*What the task asks*: In the material below, find each line with the word "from" and list it.

*Collected material*:

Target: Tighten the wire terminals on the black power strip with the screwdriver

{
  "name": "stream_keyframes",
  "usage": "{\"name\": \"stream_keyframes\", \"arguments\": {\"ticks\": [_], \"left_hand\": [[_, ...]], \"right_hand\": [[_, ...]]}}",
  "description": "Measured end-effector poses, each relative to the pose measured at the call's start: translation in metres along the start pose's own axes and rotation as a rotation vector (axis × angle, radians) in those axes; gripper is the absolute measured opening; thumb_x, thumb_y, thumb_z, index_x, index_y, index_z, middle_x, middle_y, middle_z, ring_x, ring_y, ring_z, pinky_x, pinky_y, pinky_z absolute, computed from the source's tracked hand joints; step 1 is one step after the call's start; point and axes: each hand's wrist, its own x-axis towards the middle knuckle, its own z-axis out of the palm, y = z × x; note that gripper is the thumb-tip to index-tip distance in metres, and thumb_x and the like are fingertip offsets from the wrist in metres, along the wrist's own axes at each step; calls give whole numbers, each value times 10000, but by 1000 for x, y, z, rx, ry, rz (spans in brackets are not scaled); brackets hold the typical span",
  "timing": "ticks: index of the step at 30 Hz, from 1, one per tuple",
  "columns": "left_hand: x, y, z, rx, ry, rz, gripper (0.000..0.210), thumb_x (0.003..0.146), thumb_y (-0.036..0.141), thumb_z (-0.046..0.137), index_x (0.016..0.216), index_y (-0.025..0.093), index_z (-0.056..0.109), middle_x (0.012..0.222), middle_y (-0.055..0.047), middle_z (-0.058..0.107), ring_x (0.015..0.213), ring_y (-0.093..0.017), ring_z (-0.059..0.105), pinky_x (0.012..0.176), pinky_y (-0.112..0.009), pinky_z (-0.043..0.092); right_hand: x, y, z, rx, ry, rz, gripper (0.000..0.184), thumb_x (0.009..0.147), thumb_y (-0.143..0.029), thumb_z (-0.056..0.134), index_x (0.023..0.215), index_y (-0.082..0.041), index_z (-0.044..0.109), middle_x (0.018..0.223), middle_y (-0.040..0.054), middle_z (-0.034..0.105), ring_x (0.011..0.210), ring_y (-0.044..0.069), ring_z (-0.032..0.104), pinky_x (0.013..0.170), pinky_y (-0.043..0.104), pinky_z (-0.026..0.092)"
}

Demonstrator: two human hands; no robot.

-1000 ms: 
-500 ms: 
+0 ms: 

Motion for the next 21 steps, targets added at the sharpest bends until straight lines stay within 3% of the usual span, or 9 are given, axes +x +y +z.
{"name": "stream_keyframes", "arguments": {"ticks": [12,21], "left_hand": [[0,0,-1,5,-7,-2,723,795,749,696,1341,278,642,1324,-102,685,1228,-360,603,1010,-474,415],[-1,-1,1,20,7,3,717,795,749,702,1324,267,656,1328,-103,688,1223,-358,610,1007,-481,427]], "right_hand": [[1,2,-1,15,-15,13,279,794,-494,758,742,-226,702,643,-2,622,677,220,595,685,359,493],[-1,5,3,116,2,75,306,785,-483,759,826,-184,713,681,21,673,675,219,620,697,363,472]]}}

*Written response*:
  "description": "Measured end-effector poses, each relative to the pose measured at the call's start: translation in metres along the start pose's own axes and rotation as a rotation vector (axis × angle, radians) in those axes; gripper is the absolute measured opening; thumb_x, thumb_y, thumb_z, index_x, index_y, index_z, middle_x, middle_y, middle_z, ring_x, ring_y, ring_z, pinky_x, pinky_y, pinky_z absolute, computed from the source's tracked hand joints; step 1 is one step after the call's start; point and axes: each hand's wrist, its own x-axis towards the middle knuckle, its own z-axis out of the palm, y = z × x; note that gripper is the thumb-tip to index-tip distance in metres, and thumb_x and the like are fingertip offsets from the wrist in metres, along the wrist's own axes at each step; calls give whole numbers, each value times 10000, but by 1000 for x, y, z, rx, ry, rz (spans in brackets are not scaled); brackets hold the typical span",
  "timing": "ticks: index of the step at 30 Hz, from 1, one per tuple",

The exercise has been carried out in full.